◆ Supplied material

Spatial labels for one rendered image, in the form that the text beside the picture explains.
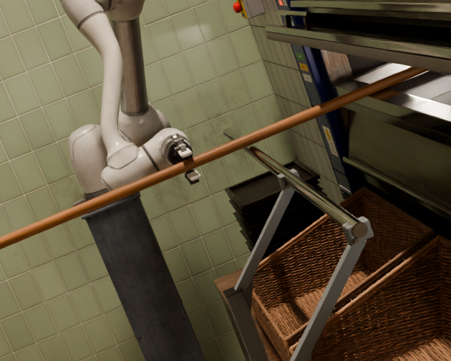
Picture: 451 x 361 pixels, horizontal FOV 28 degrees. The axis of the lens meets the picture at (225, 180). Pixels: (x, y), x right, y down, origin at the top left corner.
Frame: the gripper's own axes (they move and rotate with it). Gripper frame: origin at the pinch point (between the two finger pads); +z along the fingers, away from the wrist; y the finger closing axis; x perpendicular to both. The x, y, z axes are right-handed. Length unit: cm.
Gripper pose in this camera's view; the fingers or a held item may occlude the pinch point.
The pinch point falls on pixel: (190, 164)
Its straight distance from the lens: 245.8
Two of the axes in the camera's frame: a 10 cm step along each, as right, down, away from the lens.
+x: -9.2, 3.8, -1.2
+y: 3.4, 9.1, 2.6
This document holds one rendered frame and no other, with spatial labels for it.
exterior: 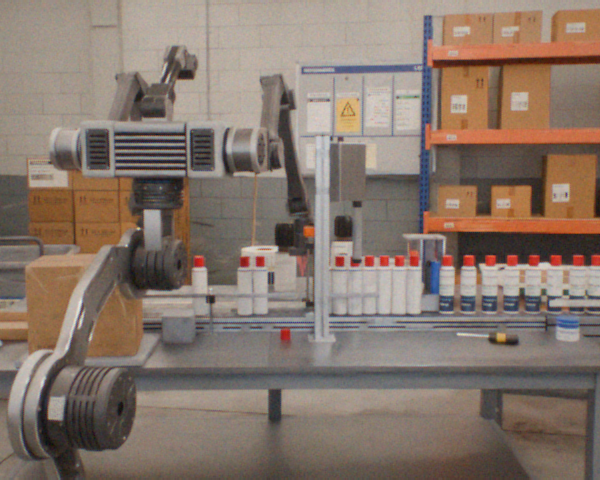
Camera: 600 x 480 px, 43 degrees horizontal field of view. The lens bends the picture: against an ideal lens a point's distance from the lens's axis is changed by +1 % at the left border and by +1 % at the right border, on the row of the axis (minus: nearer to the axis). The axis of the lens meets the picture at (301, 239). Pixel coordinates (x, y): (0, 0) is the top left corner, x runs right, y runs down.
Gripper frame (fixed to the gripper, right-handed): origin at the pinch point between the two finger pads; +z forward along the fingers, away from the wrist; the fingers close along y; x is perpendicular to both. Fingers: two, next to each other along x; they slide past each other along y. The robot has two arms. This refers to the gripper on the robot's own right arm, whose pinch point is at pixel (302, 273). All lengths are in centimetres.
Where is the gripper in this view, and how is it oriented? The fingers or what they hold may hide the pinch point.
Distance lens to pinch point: 266.5
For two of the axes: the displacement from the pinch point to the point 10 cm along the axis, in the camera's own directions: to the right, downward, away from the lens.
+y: -10.0, 0.1, -0.1
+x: 0.1, 1.1, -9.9
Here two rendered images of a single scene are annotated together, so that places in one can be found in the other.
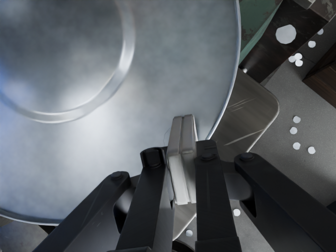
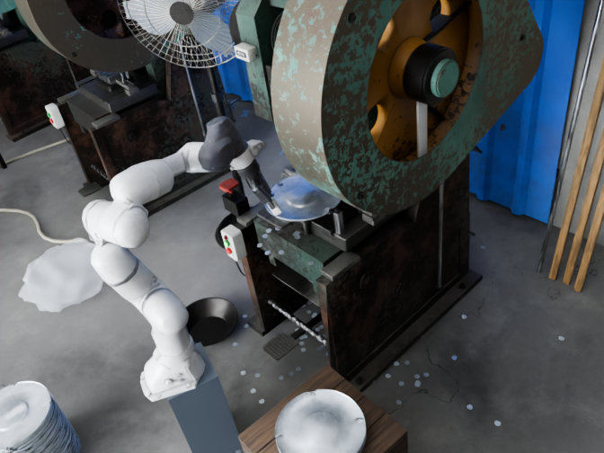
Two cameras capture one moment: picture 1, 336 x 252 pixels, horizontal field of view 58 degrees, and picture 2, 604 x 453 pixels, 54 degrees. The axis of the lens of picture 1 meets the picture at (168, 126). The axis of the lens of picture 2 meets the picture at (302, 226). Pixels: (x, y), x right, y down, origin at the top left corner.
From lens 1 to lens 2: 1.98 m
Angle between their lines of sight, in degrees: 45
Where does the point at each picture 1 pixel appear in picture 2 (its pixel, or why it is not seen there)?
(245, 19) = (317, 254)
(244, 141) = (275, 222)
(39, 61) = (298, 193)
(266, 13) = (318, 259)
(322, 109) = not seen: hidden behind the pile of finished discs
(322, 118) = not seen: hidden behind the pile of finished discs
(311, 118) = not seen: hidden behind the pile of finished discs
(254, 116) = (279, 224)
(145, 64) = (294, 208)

◆ Try it
Could you set down, exactly as written, every line from the start of the records above through the line containing "Camera: 600 x", leaving the pictures out?

◆ Result of the exercise
Spatial labels for one rendered image, in the form that the text beside the picture explains.
Picture: 451 x 361 pixels, horizontal FOV 28 degrees. The axis of the lens meets the picture at (225, 180). Pixels: (x, y), x right, y down, origin at the top left corner.
Frame: the gripper's own axes (they move and rotate with it). Gripper frame: origin at the pinch point (between the two finger pads); +z along the fingers, away from the wrist; y the finger closing axis; x perpendicular to both. The x, y, z axes are right-handed. Length unit: cm.
Gripper pose in this camera's view; the fingers or a held item may occlude the pinch point.
The pinch point falls on pixel: (190, 164)
Its straight distance from the lens: 245.8
Two of the axes in the camera's frame: a 10 cm step along each, as right, down, away from the lens.
+x: -9.2, 3.8, -1.2
+y: 3.4, 9.1, 2.6
This document holds one rendered frame and no other, with spatial labels for it.
exterior: 
Camera: 600 x 480 px, 43 degrees horizontal field of view. The lens bends the picture: against an ideal lens a point's distance from the lens's axis is changed by +1 % at the left border and by +1 % at the right border, on the row of the axis (minus: nearer to the axis). The axis of the lens meets the picture at (301, 239). Pixel coordinates (x, y): (0, 0) is the top left corner, x runs right, y runs down.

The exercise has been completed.